■ **Exercise instructions**
Scan the data below and report how many lines include the word "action". Nothing else is wanted.

[Source records]
*** Begin section ***
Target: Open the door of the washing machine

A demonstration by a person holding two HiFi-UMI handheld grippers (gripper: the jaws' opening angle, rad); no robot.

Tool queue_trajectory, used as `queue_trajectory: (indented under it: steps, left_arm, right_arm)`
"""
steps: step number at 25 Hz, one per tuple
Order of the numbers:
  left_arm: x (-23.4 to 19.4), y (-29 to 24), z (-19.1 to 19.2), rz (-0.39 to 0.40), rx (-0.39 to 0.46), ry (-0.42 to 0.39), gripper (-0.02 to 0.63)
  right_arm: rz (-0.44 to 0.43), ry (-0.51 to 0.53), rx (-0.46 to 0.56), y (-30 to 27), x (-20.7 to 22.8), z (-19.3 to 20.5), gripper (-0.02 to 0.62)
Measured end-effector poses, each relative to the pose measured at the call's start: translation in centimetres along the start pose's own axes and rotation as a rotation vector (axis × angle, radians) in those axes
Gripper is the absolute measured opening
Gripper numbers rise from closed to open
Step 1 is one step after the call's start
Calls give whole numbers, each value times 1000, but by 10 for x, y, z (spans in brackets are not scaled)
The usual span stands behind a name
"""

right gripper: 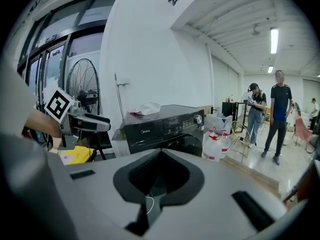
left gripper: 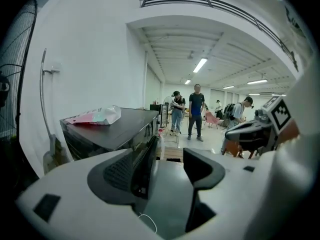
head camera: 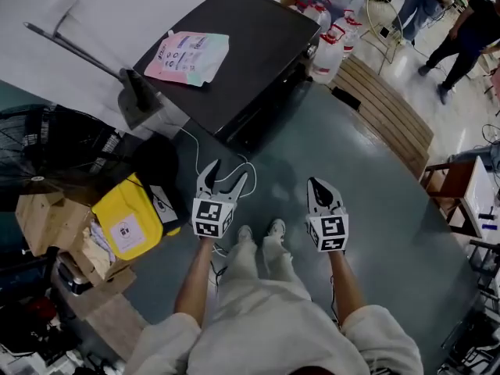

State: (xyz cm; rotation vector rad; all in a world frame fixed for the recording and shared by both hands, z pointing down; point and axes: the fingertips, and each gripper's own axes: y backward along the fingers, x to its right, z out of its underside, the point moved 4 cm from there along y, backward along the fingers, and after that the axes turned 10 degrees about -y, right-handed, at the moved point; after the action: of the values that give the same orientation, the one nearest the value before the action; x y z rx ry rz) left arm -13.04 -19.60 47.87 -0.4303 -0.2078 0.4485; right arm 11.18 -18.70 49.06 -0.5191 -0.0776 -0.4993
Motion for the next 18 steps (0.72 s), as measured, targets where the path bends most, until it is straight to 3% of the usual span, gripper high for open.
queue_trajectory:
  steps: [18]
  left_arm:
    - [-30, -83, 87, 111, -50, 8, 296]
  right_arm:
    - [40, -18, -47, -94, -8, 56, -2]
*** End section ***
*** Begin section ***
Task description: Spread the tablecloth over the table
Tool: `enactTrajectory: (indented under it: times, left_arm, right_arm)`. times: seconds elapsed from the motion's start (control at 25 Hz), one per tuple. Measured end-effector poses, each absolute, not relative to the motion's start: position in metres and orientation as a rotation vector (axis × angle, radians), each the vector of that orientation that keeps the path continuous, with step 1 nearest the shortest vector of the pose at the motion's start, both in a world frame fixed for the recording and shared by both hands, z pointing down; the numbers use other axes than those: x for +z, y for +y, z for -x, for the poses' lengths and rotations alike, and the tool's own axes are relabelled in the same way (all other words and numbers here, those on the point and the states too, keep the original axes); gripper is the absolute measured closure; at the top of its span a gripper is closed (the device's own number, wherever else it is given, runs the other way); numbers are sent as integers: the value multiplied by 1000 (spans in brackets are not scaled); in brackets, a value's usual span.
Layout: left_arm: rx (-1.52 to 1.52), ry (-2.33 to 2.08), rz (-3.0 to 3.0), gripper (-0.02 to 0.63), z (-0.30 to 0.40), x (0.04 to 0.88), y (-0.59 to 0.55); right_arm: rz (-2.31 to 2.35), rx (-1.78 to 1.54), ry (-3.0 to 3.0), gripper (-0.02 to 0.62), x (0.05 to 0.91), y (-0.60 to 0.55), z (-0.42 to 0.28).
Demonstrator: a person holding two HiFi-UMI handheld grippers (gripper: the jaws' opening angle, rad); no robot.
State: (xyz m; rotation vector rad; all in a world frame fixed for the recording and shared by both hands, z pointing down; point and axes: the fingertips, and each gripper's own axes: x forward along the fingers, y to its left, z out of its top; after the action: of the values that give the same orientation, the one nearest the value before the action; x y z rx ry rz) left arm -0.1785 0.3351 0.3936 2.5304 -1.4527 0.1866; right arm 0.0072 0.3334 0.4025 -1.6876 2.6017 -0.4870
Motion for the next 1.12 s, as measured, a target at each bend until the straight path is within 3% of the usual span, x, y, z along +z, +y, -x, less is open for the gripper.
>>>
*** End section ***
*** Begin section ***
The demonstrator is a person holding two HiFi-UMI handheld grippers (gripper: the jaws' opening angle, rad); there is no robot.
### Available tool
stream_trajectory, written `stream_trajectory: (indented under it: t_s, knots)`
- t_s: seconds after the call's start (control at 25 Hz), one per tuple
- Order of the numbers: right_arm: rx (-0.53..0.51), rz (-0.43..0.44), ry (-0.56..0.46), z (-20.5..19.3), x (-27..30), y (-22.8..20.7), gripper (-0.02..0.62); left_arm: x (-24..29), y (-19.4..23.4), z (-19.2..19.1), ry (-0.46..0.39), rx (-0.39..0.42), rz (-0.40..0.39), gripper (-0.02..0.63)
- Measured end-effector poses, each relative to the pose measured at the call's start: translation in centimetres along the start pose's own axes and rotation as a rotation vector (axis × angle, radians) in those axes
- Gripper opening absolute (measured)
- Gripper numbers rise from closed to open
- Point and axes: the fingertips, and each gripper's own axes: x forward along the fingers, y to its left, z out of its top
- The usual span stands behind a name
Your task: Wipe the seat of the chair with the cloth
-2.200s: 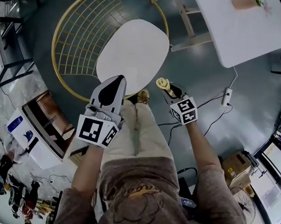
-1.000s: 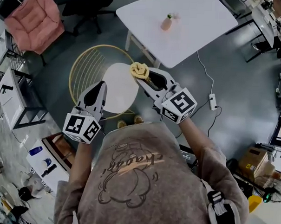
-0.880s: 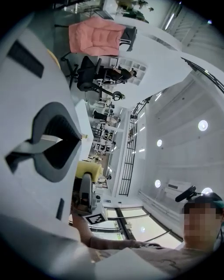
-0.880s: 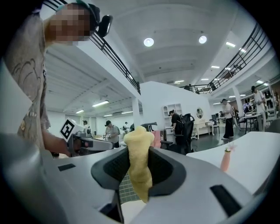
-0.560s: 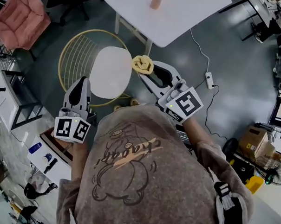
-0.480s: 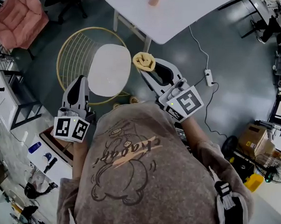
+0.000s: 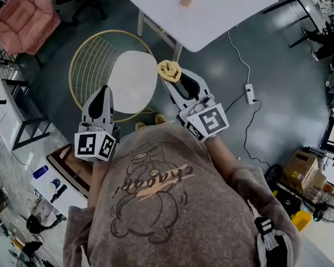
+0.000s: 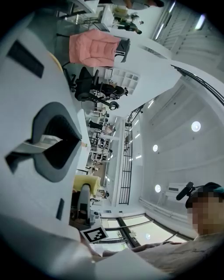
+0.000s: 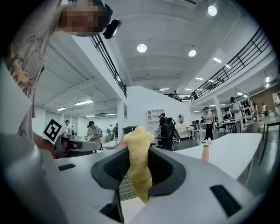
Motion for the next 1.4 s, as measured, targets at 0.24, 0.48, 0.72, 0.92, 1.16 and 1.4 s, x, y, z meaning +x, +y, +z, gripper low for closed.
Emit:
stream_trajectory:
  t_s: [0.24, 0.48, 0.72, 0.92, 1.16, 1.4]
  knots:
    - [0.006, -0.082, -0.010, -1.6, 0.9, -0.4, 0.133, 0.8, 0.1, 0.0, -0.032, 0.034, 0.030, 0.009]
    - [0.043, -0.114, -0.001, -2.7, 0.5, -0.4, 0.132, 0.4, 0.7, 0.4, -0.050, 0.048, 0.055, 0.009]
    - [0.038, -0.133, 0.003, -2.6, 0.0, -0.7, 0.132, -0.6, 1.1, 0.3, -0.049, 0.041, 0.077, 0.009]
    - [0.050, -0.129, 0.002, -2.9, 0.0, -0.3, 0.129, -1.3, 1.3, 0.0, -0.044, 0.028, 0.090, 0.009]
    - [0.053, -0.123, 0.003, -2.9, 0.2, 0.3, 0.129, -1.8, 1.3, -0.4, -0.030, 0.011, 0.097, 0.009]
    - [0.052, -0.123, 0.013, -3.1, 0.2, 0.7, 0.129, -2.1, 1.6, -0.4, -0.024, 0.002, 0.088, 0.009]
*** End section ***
■ **Task solution**
2